Cet argument vaut aussi pour les Sociétés Anonymes qui peuvent soutenir le cours de leur
titre en rachetant leurs propres actions soit avec la trésorerie soit en s’endettant auprès des
banques. La fragilité est du même ordre, voire supérieure car la valeur du capital de la SA
subit les fluctuations permanentes de la valeur de marché. Enfin le capital et le contrôle
peuvent changer de mains, par OPE ou fusion-acquisition.
Le détenteur de la part sociale est dans un rapport l’affectio societatis l’emporte
largement sur l’obtention du dividende. L’entreprise coopérative est socialement
responsable par son l’implication locale, la proximité territoriale avec les parties prenantes
de la vie de l’entreprise. Information, partage des responsabilités, proximité des managers
et des salariés apparaissent comme des réponses adaptées aux dérèglements de la finance.
Aujourd’hui dans le capitalisme actuel, l’actionnaire loin du manager (logique
d’entreprise), garde son regard rivé sur le cours de bourse (logique spéculative) sans
rapport avec l’activité de production de l’entreprise.
Où la gouvernance coopérative rejoint la logique des stakeholders par opposition aux
shareholders.
1.3. L’affectation des résultats
Les acteurs financiers assimilent les parts sociales à des actions rémunérées par un
dividende (et une plus-value) ou à des dettes assorties d’un taux d’intérêt.

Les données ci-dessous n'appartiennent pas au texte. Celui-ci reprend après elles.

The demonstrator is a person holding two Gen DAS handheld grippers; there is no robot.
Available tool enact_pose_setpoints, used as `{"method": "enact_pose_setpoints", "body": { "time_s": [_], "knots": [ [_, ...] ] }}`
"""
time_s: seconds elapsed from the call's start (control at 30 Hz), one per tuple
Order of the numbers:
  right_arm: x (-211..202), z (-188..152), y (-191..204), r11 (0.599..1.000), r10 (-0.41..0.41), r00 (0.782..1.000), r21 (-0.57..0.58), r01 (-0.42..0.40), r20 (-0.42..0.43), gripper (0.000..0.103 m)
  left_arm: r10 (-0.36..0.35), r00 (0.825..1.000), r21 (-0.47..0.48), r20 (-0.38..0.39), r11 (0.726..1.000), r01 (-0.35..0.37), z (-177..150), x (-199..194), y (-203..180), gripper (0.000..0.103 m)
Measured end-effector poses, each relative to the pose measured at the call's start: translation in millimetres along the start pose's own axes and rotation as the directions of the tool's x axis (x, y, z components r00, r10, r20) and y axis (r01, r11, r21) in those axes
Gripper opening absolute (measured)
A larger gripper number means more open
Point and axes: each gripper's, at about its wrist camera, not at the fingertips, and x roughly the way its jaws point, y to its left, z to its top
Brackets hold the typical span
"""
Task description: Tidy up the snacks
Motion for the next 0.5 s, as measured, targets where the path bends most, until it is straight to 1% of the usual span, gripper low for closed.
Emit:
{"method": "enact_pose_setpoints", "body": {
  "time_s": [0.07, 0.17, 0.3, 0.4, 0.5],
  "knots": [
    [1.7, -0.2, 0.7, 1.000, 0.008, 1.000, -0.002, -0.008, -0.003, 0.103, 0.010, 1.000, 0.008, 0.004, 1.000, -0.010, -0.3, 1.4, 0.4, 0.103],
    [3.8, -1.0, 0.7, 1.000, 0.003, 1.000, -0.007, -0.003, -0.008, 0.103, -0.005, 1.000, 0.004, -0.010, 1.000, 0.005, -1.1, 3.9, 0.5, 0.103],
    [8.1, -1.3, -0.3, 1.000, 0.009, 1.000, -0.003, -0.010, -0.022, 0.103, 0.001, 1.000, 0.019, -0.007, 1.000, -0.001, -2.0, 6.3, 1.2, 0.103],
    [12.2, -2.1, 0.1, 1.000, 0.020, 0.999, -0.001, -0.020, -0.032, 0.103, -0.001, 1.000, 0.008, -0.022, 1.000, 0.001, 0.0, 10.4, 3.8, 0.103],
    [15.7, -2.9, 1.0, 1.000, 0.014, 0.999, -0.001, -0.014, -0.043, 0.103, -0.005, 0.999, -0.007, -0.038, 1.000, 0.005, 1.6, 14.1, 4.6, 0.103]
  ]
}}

Or, les parts
sociales sont un engagement financier du sociétaire/salarié-consommateur-épargnant pour
constituer une entreprise afin de «satisfaire leurs aspirations et besoins économiques,
sociaux et culturels communs» (statut de la SCE, Europa 2003). Le sociétaire, dés son
engagement, n’attend pas une rémunération ou une valorisation financière de son titre
même s’il en aura un jour le remboursement.
Ainsi la faible rémunération des parts sociales (intérêt de la part sociale plafonné au
rendement du titre obligataire public) permet d’affecter la quasi-totalité du résultat en
réserves pour autofinancer les investissements. Le capital impartageable et les réserves sont
un atout pour se lancer dans des investissements à rendement non- immédiat.
Nous sommes très loin de la logique capitaliste dont la plus grosse partie des profits est
affectée à la distribution des dividendes. La part des dividendes dans le total des profits
(avant taxes) pour les sociétés non financières (hors agriculture) aux Etats-Unis représente
entre 75 et 80% du total depuis 2000 (Aglietta et Rebérioux, 2005).
Enfin, nous répondrons à une dernière réserve évoquée par les banques à propos de
l’évaluation du risque de la coopérative. Selon les normes comptables IAS 32, les parts
sociales sont des capitaux propres si l’entité a le droit inconditionnel de refuser le
remboursement des parts sociales, (JO de l’UE, 2008). Ainsi, seuls sont comptabilisés dans
les fonds propres de la coopérative le capital et les réserves impartageables. Le niveau des
fonds propres est estimé à son niveau minimal, aggravant le risque analysé par la banque.
Cette approche restrictive sur la variabilité des fonds propres de la coopérative du fait de la
possibilité de remboursement a été déjà évoquée dans la section précédente et relève d’une
vision quantitative des fonds propres biaisant le regard des banques.